[Material to process]

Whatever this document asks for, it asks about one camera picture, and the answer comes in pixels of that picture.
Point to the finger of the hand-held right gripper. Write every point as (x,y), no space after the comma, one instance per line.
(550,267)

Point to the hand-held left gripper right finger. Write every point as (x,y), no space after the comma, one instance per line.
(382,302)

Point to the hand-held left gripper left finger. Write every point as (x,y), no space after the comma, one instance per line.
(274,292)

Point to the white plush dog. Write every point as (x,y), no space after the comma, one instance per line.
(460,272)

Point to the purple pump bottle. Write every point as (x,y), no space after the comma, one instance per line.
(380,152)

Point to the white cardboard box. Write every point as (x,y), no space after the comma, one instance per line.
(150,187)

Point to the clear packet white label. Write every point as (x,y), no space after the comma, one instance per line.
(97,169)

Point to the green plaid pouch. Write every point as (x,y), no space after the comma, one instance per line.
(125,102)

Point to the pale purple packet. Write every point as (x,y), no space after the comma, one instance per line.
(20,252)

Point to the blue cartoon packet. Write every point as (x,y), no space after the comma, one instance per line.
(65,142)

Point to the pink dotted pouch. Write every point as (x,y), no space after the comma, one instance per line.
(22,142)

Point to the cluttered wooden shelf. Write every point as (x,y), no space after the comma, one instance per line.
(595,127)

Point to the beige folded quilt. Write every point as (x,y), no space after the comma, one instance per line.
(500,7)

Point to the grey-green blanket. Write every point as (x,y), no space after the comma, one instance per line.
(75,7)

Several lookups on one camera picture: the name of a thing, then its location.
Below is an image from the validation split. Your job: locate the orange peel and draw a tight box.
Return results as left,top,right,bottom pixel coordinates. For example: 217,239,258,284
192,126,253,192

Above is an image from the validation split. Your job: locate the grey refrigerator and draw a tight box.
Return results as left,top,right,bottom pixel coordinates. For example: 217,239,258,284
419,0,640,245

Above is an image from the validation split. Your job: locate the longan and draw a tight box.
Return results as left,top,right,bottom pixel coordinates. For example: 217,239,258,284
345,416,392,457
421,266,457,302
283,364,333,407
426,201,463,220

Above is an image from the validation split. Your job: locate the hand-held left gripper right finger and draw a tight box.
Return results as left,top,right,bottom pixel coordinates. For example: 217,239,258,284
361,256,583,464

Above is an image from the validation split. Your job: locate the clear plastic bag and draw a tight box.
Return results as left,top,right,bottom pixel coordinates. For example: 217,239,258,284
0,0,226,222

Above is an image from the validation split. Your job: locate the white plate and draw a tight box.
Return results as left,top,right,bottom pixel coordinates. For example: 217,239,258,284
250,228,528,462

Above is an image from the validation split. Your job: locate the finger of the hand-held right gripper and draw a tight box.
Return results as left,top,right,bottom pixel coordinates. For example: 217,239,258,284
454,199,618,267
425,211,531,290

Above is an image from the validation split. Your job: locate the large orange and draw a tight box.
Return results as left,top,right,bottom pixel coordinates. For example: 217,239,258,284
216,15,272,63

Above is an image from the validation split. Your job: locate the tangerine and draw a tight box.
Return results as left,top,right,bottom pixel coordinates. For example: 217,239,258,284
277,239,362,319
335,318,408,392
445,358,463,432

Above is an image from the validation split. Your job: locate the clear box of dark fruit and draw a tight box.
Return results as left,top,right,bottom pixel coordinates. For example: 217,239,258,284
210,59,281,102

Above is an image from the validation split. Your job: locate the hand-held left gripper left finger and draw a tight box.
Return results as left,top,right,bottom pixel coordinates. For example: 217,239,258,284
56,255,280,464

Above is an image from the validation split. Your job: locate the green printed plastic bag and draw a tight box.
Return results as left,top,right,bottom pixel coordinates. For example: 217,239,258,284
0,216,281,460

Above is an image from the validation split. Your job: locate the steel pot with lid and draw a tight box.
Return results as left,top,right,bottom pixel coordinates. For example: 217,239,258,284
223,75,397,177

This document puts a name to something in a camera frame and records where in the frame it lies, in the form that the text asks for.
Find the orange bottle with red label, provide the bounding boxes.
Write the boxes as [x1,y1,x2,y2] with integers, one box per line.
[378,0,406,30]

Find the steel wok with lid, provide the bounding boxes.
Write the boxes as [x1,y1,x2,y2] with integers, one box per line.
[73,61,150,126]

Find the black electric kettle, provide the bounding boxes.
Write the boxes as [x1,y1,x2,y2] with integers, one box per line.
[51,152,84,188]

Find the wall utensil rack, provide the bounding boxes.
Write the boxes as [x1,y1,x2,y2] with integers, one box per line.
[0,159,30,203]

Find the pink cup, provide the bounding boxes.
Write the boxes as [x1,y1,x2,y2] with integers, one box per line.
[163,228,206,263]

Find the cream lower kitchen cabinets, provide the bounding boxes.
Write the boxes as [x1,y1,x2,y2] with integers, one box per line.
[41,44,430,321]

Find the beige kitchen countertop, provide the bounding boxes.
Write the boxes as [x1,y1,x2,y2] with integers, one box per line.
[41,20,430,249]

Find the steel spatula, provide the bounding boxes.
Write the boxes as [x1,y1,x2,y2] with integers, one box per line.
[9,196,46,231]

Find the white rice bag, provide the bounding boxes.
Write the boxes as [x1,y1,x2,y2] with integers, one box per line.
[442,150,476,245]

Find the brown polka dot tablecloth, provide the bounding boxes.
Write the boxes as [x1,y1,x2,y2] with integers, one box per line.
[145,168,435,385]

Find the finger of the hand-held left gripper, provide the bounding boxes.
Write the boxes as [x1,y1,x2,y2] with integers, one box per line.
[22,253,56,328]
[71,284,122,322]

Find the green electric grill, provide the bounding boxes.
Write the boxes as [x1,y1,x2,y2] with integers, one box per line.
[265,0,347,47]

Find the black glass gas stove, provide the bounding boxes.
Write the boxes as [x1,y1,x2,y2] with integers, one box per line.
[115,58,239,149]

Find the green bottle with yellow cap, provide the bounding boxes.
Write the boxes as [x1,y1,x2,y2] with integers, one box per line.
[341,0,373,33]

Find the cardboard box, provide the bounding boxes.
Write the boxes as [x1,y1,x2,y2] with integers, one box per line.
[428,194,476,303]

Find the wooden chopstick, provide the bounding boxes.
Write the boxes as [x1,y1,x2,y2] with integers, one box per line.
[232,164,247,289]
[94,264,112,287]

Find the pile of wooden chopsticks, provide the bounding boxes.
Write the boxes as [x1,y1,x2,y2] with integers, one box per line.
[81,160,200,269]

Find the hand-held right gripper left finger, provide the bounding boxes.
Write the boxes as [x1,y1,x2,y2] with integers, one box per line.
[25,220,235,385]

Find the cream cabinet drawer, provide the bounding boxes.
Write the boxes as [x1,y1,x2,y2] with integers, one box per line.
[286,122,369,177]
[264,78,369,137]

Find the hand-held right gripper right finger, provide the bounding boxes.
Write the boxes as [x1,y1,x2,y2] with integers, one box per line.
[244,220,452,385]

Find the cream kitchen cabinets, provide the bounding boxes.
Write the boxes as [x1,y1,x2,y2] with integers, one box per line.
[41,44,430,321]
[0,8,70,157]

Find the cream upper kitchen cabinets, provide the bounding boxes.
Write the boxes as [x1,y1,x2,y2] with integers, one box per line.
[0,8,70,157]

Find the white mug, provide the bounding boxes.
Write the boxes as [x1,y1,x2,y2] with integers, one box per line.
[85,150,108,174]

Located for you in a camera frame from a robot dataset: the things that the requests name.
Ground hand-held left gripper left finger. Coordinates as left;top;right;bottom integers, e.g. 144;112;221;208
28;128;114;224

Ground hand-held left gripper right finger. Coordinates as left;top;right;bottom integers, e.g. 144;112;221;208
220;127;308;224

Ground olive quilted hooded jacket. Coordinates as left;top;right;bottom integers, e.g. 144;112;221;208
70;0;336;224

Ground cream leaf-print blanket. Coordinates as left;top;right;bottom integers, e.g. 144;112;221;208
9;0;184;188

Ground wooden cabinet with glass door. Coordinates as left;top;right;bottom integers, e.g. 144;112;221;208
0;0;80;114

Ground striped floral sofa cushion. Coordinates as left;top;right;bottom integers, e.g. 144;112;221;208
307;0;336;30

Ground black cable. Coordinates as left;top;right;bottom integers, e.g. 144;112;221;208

[/Material to process]

**Action item:**
Which lines of the data above contain "that"? Copy each one.

**Answer to this exercise:**
Whatever this document asks for, it asks about one camera picture, and the answer comes in pixels of that picture.
This document puts a name to something in a camera frame and records where in the frame it lies, in the form that the text asks for.
Located for you in a camera frame from a robot dataset: the things that the requests name.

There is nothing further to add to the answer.